Nonparametric, real-time detection of process deteriorations in manufacturing with parsimonious smoothing

Abstract

Machine faults and systematic failures are resulted from manufacturing process deterioration. With early recognition of patterns closely related to process deterioration, e.g., trends, preventative maintenance can be conducted to avoid severe loss of productivity. Change-point detection identifies the time when abnormal patterns occur, thus it is ideal for this purpose. However, trend detection is not extensively explored in existing studies about change-point detection – the widely adopted approaches mainly target abrupt mean shifts and offline monitoring. Practical considerations in manufacturing cast additional challenges to the methodology development: data complexity and real-time detection. Data complexity in manufacturing restricts the utilization of parametric statistical modeling; the industrial demand for online decision-making requires real-time detection. In this article, we develop an innovative change-point detection method based on Parsimonious Smoothing that targets trend detection in nonparametric, online settings. The proposed method is demonstrated to outperform benchmark approaches in capturing trends within complex data. A case study validates the feasibility and performance of the proposed method on real data from automotive manufacturing.

Keywords:

• Trend detection
• real-time
• nonparametric analysis
• parsimonious smoothing

Acknowledgments

The data in the case study were provided by research staff at Global Data Insights & Analytics and engineers from Powertrain Manufacturing Engineering at Ford Motor Company.
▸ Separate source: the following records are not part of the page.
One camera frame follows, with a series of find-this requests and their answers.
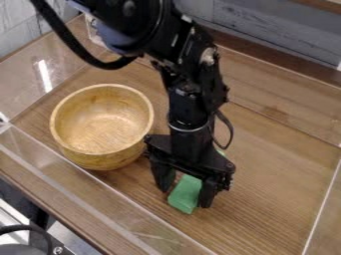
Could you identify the brown wooden bowl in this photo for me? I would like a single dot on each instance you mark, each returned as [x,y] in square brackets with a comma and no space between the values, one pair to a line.
[100,124]

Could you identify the clear acrylic front wall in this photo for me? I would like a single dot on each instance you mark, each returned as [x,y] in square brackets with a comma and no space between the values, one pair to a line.
[117,226]

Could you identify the green rectangular block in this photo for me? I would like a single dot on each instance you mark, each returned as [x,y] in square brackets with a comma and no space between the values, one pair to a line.
[184,195]

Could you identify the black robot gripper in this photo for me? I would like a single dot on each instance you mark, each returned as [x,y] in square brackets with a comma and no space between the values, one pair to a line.
[189,152]

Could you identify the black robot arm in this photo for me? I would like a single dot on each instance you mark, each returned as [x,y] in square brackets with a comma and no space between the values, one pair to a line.
[149,28]

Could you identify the black metal table bracket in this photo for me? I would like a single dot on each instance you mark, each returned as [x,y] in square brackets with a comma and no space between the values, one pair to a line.
[38,241]
The authors would like to express their appreciation to the aforementioned organizations for their help with domain knowledge and data collection.

Additional information

Funding

This research was supported by Ford Motor Company under the Ford University Research Program Award. The work was partially supported by Rutgers Research Council Grant Award and Rutgers University Big Data Pilot Initiative Grant Award.

Notes on contributors

Shenghan Guo

Shenghan Guo is a PhD candidate in the Department of Industrial & Systems Engineering at Rutgers University. She received a BS degree in financial engineering from Jilin University, an MS degree in financial mathematics from Johns Hopkins University and an MS degree in engineering sciences & applied mathematics from Northwestern University. Her research interests include statistical process control, Big Data analytics and financial mathematics. Her current research focuses on developing innovative data mining approaches to exploit the value of manufacturing big data in guiding in-situ process monitoring and product quality control. She is the recipient of the 2019 Tayfur Altiok Scholarship at the Department of Industrial & Systems Engineering at Rutgers, a finalist in the University and Louis Bevier Dissertation Completion Fellowship, and the winner of IISE Quality Control and Reliability Engineering (QCRE) Division’s Data Challenge at the 2019 IISE Annual Conference.

Weihong “Grace” Guo

Weihong “Grace” Guo is an assistant professor in the Department of Industrial & Systems Engineering at Rutgers University. She received a BS degree in industrial engineering from Tsinghua University, an MS degree and a PhD in industrial and operations engineering from the University of Michigan, Ann Arbor. Her research focuses on developing novel methodologies for extracting and analyzing massive and complex data to facilitate effective monitoring of operational quality, early detection of system anomalies, quick diagnosis of fault root causes, and intelligent system design and control. She received the Barbara M. Fossum Outstanding Young Manufacturing Engineer Award from the Society of Manufacturing Engineers in 2019. She served as the President of the IISE Process Industries Division in 2016-2018.

Amir Abolhassani

Amir Abolhassani is a data scientist at Ford Motor Company’s Global Data, Insight, and Analytics (GDI & A) organization. GDI & A drives evidence-based decision making by providing timely, actionable and forward-looking insights across all the business domains. As a member of the advanced manufacturing and IIoT (Industrial Internet of Things) team, Amir is working on developing real-time process monitoring and prognostic methods to enhance the productivity on a day-to-day basis. He has held various positions in the area of productivity, energy efficiency and quality improvement in the automotive industry and academia prior joining to Ford Motor Company. He received his PhD in industrial and management systems engineering from West Virginia University.

Rajeev Kalamdani

Rajeev Kalamdani obtained MS and Doctor of Engineering degrees in mechanical engineering from Texas A&M University. He also holds a Graduate Certificate in Data Science from Harvard Extension School. Dr. Rajeev Kalamdani has 25+ years of experience with Ford Motor Company in multiple capacities. His current role is Manager of Industrial Internet of Things (IIoT) Analytics at Ford Motor Company’s Global Data, Insight, and Analytics (GDI & A) organization. Prior to this role, he held numerous positions, including: Supervisor of Manufacturing and IIoT Analytics; Senior Analytics Scientist, supervising a team of data scientists working on analytics projects supporting over 100 manufacturing plants; Virtual Manufacturing Supervisor in Powertrain Manufacturing Engineering, supervising a team of engineers engaged in casting and machining for powertrain components; 6 Sigma Master Black Belt; and Manufacturing Engineer.